I still get a tingle going to the MCG as a sixty year old, so going for the first time as kids from WA with 80,000 others was mind-blowing. We were seated in the nose bleed section but it didn’t matter. The crowd was at fever pitch supporting what was a star studded team of our heroes.
Dennis Lillee was at his dominant and intimidating best. Having returned from back surgery, he had lost a little of his ferocious pace but his line and length were laser-like.
He destroyed the Pakistan top order taking two consecutive wickets, setting up a dramatic attempt at a hat trick.
Enter nineteen year old wunderkind, Javed Miandad for his first test innings on Australian soil.
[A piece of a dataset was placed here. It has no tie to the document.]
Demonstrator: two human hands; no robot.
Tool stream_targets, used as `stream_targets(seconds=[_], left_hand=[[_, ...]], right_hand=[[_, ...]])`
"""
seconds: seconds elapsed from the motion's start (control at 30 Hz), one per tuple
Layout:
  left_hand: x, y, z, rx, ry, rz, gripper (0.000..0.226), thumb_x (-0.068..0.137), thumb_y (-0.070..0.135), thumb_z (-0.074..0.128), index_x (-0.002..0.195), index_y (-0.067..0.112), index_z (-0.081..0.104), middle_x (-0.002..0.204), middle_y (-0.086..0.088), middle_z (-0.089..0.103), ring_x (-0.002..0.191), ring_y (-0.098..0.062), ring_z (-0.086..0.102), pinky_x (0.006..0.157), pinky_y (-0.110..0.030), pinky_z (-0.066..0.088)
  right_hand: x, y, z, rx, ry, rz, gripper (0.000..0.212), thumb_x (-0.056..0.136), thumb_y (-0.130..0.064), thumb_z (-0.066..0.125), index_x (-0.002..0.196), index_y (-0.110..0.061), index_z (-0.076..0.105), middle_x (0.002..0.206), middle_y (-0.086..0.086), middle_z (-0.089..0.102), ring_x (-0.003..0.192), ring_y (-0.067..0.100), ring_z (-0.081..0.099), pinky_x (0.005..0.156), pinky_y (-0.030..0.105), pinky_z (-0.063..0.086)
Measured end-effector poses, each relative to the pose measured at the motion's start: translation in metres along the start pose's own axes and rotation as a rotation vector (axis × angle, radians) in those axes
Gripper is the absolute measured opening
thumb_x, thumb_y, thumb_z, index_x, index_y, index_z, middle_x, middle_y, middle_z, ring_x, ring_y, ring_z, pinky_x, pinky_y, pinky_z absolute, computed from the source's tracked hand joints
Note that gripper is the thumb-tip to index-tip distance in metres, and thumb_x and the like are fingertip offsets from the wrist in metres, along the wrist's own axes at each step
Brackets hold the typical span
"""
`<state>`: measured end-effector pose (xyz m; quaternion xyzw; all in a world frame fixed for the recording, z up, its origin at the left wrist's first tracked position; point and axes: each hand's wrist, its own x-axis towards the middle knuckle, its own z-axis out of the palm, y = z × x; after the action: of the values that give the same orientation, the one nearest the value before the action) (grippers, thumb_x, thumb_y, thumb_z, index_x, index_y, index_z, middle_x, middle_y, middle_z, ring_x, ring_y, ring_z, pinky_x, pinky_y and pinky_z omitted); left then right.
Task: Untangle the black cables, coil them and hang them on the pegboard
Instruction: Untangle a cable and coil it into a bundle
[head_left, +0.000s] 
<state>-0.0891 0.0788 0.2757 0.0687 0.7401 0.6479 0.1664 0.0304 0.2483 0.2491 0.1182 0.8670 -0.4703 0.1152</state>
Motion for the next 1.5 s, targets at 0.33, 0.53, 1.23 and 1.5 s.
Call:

Fresh from making a century on debut in New Zealand, Javed was now confronted by Lillee who was determined to knock him down a peg, and 80,000 pro-Australian spectators, many of whom who were halfway through their ‘one carton of beer per man’ ration.
I’ll never forget the chant of Liii-Lee! That day. The noise was palpable and made my brother and I giddy with laughter. We were beside ourselves and physically shaking.
As Javed took his guard and tapped the pitch nervously, Lillee had made his way to the MCG sideboard, well past the commencement of his run up and stood staring resolutely at Javed.
To the ear bleeding chant of Liii-Lee, Liii-Lee!, the moustachioed, hairy chested, chain dangling man of steel cheekily pushed off the sideboard for dramatic effect as if propelling himself toward an uneasy prey.
The noise when he released the ball was explosive and when it hit Javed’s pads, it was combustible! Lillee’s characteristic appeal, knees bent, legs spread, fingers pointing upward were sternly rejected by the umpire.
Lillee then decided to launch a few chosen words at the young Pakistani, gave him an evil eye then returned to his mark accompanied by another raucous build up.
I don’t think Lillee’s show of disrespect that day was ever forgotten by Javed. Five years later they would meet again in an Australian test series, Lillee now an aging veteran and Javed one of the world’s foremost batsman and captain of his country.
At the WACA test Lillee made a few futile attempts to intimidate Javed whilst bowling to him and then inexplicably blocked him as he was taking a run. It made for one the strangest moments in test history and could have had serious implications for both players as well as a possible disqualification of a test match.
Having investigated some explanation as to what drove Lillee to make such an appalling choice that day, he has said that the friction between the two went back over years, so maybe we did witness the source of the aggro that fateful day in 1976?
Good on Javed for defending himself and as for one of my all-time heroes in DK, he had plenty of credits in the bank. His legacy will never be diminished.
As Paul Kelly sings in ‘Little Decisions’:
Hard times are never over, trouble always comes
Still I’m looking forward to tomorrow when it comes
I’ve done a little damage to myself, I didn’t care
There are things a man can’t manage, and that’s the devil’s share
So many memories of cricket at the MCG when I first moved to Melbourne in the late seventies… Inspiring thousands of reenactments playing street cricket. thanks willo.